Task description:
How many lines below hold the string "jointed"? Report that number alone.

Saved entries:
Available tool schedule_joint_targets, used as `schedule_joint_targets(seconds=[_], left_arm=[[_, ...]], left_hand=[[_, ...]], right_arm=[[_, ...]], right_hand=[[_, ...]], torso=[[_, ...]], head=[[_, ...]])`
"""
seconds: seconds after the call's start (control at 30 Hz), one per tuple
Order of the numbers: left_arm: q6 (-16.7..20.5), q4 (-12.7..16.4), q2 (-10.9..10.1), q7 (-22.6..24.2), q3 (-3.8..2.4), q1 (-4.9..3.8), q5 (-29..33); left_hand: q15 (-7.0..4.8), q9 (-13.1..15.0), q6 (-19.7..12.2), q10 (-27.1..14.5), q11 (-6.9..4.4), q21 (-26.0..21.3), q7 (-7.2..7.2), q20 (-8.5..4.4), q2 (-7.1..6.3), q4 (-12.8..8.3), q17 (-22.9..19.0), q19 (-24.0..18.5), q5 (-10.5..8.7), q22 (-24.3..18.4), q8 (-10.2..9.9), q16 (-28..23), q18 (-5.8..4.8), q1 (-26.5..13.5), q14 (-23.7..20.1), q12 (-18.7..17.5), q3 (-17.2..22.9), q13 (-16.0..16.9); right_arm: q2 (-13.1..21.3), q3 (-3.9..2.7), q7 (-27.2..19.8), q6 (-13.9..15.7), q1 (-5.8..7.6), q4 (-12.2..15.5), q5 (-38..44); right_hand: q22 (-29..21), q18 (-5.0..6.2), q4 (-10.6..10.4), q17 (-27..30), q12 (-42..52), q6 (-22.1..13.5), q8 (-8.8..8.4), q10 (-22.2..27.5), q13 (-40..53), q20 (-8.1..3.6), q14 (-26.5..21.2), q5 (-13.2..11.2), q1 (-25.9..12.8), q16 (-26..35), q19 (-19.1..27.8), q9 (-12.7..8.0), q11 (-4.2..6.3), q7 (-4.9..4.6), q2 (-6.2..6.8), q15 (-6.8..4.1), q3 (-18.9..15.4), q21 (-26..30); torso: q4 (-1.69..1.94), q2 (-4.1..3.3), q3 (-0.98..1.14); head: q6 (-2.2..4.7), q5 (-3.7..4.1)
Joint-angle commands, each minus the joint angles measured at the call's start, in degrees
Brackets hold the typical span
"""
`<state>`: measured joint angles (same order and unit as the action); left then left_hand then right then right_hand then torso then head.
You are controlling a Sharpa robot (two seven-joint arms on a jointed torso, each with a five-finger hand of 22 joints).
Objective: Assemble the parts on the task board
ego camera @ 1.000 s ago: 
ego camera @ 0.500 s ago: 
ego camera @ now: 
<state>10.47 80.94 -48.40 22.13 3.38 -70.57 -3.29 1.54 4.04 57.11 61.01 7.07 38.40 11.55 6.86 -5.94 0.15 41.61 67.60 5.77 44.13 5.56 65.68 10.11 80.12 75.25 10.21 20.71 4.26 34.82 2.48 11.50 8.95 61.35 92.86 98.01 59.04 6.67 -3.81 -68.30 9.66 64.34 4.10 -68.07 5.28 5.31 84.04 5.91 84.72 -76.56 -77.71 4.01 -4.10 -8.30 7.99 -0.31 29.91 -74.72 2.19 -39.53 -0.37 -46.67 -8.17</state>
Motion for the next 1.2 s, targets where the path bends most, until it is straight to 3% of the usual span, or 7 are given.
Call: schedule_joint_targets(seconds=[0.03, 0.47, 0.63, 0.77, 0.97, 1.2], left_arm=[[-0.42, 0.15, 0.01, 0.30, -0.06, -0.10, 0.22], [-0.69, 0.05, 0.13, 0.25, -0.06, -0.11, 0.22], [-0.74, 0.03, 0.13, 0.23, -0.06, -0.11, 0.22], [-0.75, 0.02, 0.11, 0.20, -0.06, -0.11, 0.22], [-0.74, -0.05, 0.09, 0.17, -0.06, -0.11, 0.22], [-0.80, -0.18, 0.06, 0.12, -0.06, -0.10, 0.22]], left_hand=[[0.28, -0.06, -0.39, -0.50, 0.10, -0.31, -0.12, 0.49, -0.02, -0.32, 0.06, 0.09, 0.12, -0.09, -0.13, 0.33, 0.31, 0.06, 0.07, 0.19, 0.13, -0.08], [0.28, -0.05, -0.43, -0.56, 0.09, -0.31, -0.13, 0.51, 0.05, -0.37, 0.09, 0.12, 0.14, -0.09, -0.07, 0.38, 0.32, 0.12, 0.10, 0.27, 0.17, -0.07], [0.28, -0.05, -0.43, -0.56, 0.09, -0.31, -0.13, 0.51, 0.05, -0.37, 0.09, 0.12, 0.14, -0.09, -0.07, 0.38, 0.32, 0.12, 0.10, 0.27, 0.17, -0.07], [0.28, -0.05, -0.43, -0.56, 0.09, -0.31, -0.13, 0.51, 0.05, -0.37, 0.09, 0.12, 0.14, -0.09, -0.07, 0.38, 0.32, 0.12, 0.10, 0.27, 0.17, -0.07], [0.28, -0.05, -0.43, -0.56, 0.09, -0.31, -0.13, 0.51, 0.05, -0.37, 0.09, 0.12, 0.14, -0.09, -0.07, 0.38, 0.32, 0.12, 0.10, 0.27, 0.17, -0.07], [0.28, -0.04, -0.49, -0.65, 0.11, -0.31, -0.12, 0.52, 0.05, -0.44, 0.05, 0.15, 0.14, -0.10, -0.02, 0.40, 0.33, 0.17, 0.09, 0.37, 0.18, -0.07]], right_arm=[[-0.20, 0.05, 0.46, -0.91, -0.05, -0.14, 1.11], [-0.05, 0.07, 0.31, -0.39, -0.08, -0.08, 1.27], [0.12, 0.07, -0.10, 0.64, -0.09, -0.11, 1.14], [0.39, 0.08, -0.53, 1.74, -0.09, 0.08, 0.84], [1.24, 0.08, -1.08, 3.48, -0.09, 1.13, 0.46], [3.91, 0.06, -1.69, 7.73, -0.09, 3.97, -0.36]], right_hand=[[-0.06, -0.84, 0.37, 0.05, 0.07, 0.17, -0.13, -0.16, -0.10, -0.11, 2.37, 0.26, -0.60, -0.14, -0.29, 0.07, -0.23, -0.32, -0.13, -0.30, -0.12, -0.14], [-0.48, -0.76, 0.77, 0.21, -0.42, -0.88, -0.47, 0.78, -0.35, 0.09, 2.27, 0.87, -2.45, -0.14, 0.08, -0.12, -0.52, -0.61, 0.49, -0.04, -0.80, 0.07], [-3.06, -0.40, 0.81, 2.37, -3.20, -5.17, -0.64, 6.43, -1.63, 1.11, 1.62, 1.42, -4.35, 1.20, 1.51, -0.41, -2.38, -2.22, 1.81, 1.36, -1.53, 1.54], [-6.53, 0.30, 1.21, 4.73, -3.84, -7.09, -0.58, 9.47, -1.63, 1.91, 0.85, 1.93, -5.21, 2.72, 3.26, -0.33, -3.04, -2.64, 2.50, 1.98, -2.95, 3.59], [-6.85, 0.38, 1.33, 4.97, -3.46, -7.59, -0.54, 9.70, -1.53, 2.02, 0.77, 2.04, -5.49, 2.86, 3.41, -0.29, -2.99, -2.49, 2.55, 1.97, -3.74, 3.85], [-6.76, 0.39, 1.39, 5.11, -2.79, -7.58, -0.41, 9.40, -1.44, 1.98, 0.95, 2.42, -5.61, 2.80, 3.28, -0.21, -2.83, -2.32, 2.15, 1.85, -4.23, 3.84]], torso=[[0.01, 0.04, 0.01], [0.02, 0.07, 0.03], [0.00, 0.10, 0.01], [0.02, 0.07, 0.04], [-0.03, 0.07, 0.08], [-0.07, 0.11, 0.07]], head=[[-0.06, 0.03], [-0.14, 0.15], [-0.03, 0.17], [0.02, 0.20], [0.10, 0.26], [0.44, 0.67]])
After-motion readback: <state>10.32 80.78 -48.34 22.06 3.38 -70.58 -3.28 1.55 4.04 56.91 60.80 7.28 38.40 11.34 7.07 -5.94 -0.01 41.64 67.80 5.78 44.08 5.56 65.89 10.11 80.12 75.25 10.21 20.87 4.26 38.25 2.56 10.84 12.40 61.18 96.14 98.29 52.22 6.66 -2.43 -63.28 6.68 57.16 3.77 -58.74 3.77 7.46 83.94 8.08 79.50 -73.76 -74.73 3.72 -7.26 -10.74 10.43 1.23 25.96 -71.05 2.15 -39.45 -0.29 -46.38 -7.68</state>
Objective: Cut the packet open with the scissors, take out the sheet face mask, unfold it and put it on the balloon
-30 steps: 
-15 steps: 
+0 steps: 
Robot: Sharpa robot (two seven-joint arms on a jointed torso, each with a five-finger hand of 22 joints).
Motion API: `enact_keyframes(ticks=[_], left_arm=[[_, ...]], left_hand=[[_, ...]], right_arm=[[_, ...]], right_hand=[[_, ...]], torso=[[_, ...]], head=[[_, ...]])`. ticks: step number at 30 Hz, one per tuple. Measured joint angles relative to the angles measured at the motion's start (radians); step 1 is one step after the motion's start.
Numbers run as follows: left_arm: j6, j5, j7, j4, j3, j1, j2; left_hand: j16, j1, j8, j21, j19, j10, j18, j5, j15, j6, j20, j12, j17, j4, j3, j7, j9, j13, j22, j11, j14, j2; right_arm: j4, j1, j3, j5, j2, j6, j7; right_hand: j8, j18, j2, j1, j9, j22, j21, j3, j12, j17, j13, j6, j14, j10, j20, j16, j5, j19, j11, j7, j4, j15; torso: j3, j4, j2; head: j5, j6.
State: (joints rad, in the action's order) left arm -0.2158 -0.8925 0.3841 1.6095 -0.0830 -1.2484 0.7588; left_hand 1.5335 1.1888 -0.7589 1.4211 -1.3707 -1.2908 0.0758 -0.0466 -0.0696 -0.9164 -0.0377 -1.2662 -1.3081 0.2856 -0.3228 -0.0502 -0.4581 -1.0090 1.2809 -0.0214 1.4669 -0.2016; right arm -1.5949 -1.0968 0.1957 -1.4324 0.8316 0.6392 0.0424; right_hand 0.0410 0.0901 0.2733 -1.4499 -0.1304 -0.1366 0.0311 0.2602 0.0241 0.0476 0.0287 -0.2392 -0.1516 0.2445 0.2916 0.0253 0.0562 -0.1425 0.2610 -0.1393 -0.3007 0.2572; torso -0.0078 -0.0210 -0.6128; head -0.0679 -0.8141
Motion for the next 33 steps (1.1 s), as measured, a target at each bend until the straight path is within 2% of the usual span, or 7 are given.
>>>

Solved problem:
2